(What the task requires) Every line below should be repeated exactly as written.

===== Data segment =====

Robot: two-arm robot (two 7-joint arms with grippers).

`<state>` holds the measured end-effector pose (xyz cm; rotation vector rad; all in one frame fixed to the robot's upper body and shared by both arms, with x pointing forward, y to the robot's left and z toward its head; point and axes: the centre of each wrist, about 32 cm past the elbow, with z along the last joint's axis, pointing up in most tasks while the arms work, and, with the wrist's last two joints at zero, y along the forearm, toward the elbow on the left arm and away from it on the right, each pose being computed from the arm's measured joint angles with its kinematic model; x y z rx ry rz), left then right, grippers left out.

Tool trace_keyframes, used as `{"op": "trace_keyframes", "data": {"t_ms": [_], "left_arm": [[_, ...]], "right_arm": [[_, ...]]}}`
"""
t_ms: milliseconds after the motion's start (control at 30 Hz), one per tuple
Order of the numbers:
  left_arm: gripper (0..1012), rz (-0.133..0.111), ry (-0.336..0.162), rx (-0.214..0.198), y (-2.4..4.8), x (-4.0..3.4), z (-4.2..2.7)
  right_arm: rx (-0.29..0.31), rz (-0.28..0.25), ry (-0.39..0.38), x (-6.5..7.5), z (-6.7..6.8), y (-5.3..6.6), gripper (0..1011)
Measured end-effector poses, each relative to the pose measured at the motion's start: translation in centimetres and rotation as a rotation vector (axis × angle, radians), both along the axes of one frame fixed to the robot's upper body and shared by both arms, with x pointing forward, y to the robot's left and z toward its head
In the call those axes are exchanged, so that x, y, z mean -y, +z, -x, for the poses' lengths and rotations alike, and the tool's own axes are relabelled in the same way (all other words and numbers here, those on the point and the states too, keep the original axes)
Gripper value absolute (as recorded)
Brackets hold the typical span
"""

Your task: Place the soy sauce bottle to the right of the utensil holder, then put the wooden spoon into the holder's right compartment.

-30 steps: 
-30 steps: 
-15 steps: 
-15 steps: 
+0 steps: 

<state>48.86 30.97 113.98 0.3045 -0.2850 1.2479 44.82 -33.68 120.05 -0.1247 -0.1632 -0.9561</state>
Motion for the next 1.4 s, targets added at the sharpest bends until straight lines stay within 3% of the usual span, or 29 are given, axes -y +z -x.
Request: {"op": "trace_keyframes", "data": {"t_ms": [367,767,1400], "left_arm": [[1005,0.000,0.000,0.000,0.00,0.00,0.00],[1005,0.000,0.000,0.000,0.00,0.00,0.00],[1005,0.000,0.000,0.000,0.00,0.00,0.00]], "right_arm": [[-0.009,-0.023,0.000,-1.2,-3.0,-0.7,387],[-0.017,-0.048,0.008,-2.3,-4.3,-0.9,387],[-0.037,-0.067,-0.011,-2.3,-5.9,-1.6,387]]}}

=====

(Problem solution)
Robot: two-arm robot (two 7-joint arms with grippers).

`<state>` holds the measured end-effector pose (xyz cm; rotation vector rad; all in one frame fixed to the robot's upper body and shared by both arms, with x pointing forward, y to the robot's left and z toward its head; point and axes: the centre of each wrist, about 32 cm past the elbow, with z along the last joint's axis, pointing up in most tasks while the arms work, and, with the wrist's last two joints at zero, y along the forearm, toward the elbow on the left arm and away from it on the right, each pose being computed from the arm's measured joint angles with its kinematic model; x y z rx ry rz), left then right, grippers left out.

Tool trace_keyframes, used as `{"op": "trace_keyframes", "data": {"t_ms": [_], "left_arm": [[_, ...]], "right_arm": [[_, ...]]}}`
"""
t_ms: milliseconds after the motion's start (control at 30 Hz), one per tuple
Order of the numbers:
  left_arm: gripper (0..1012), rz (-0.133..0.111), ry (-0.336..0.162), rx (-0.214..0.198), y (-2.4..4.8), x (-4.0..3.4), z (-4.2..2.7)
  right_arm: rx (-0.29..0.31), rz (-0.28..0.25), ry (-0.39..0.38), x (-6.5..7.5), z (-6.7..6.8), y (-5.3..6.6), gripper (0..1011)
Measured end-effector poses, each relative to the pose measured at the motion's start: translation in centimetres and rotation as a rotation vector (axis × angle, radians), both along the axes of one frame fixed to the robot's upper body and shared by both arms, with x pointing forward, y to the robot's left and z toward its head
In the call those axes are exchanged, so that x, y, z mean -y, +z, -x, for the poses' lengths and rotations alike, and the tool's own axes are relabelled in the same way (all other words and numbers here, those on the point and the states too, keep the original axes)
Gripper value absolute (as recorded)
Brackets hold the typical span
"""

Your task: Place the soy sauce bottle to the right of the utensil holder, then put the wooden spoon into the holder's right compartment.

-30 steps: 
-30 steps: 
-15 steps: 
-15 steps: 
+0 steps: 

<state>48.86 30.97 113.98 0.3045 -0.2850 1.2479 44.82 -33.68 120.05 -0.1247 -0.1632 -0.9561</state>
Motion for the next 1.4 s, targets added at the sharpest bends until straight lines stay within 3% of the usual span, or 29 are given, axes -y +z -x.
Request: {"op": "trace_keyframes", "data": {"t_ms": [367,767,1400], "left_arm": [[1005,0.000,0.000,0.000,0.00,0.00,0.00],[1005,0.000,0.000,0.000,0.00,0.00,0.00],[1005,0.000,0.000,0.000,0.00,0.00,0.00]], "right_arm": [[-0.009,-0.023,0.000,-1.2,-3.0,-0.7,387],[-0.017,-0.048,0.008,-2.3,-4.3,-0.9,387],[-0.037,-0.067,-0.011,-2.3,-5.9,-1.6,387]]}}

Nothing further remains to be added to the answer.